April 10, 2023
To celebrate our 2022-2023 Fellowship recipients, we will be spotlighting each of our winners on our website. We have reached out to our winners to learn about their projects and about their experiences in archaeology. We’re excited for you to meet Sarah Hilker, the Olivia James Traveling Fellowship winner for this year.
Archaeology of Portugal Fellowship Winner: Sarah Hilker; University of North Carolina at Chapel Hill
What is your fellowship project about?
My project, “Zygouries: The ‘Potter’s Shop’ in Context,” examines unpublished material from Zygouries, a Bronze Age settlement excavated about 100 years ago. Much of what we know about Late Bronze Age Zygouries comes from one building with many repairable vessels, the so-called “Potter’s Shop.” This project turns attention to fragmentary pottery from the rest of the site. Combining ceramic, architectural, and archival (excavation notebooks) data, I seek to contextualize the “Potter’s Shop,” understand how the settlement developed over time, and better situate Zygouries’ settlement history within Mycenaean cultural and palatial dynamics in the northeast Peloponnese. The AIA Olivia James Traveling Fellowship will allow me to study material in Ancient Corinth, Greece as well as visit Bronze Age sites and museums displaying Mycenaean material.
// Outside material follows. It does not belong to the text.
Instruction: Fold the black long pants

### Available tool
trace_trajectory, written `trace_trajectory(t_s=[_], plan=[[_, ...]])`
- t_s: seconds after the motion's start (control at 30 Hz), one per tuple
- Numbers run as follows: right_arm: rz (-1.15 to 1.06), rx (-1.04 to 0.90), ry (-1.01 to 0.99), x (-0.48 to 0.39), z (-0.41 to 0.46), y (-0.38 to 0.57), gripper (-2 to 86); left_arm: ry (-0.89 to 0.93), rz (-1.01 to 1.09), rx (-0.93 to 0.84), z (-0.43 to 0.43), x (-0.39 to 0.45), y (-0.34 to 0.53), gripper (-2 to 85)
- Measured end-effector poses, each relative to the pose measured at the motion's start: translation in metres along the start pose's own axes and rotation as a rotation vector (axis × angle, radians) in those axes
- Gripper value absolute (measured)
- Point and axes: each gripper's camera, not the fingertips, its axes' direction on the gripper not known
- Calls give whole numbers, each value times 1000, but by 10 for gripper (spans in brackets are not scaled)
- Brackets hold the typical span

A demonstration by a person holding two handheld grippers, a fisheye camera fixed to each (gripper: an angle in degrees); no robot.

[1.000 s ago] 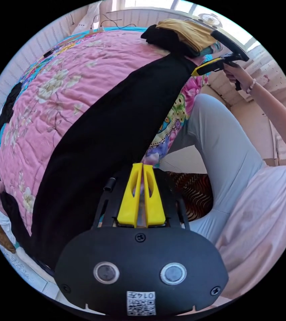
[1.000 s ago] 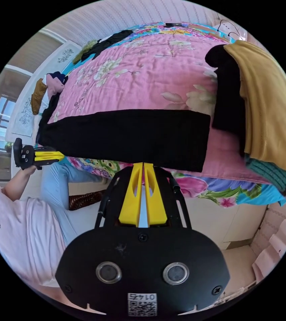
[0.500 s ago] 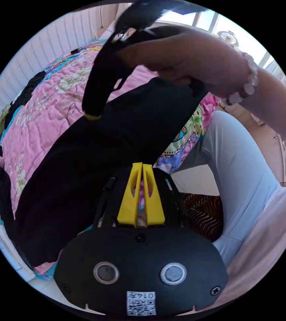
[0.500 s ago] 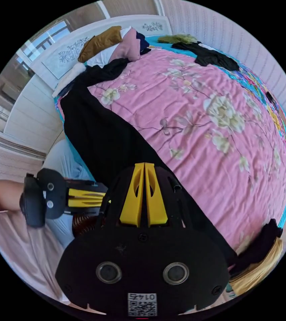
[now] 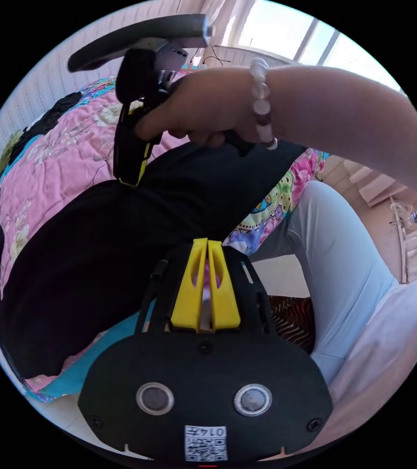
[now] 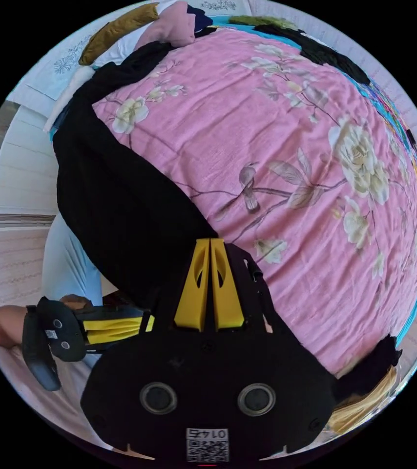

How did you get your start in archaeology?
I actually kind of tripped and fell into archaeology! I started college as a chemistry major, but took some Classics classes, and then decided to try to combine the two. My first excavation, The Roman Peasant Project in Tuscany, completely sold me on fieldwork. I then pursued an MSc in The Technology and Analysis of Archaeological Materials at University College London. Although my research focuses on Mycenaean Greece rather than the Roman countryside, I remain predominately interested in less elite sectors of society, particularly at settlements away from the palace centers.
Where in the world has archaeology brought you (fieldwork, research, conference travel, etc.)?
I completed a masters in the UK and participated in a couple excavations in Italy (Tuscany & Sicily), but I have spent the most time in Greece. I have excavated in the Peloponnese, Attica, and on Crete; participated in the Academic Year Program at the American School of Classical Studies at Athens, where we traveled all over Greece; and lived in Athens while conducting dissertation research. The AIA Annual Meeting also brought me to San Diego and New Orleans for the first time. Hopefully, I will finally make it to Chicago next January.
What is one of the most memorable things that has happened to you in the field?
I think the most unusual and exciting thing to happen on excavation was when the Greek President visited Iklaina in 2016. I did not personally talk to him, but it was still a one-of-kind day. We had stopped our main workday early so that we could all come back in the evening and excavate during the visit. More people were in the field than ever – not just the normal field staff, trench supervisors, students, and workmen, but the lab staff were even able to join us in the field! We worked, but it was very different from usual. On the one hand, it was certainly cooler than at midday, so we had more energy; on the other hand, I think everyone was a bit distracted and extra chatty. Having such high-profile visitors was exciting for both Greeks and foreigners. After the visitors left, I think pizza or ice cream was delivered to the field for us. It was dinner time after all.
How has the AIA contributed to your success/professional goals?
I am excited to start this project with the support of the AIA Olivia James Travelling fellowship. The project relates to my dissertation, but it is intended to help me carve a new path forward into postdoctoral research. I have also had the opportunity to present aspects of my dissertation research at the 2021 (virtual) and 2023 (New Orleans) Annual Meetings. For the latter, I am appreciative of an AIA travel grant to help make attendance affordable.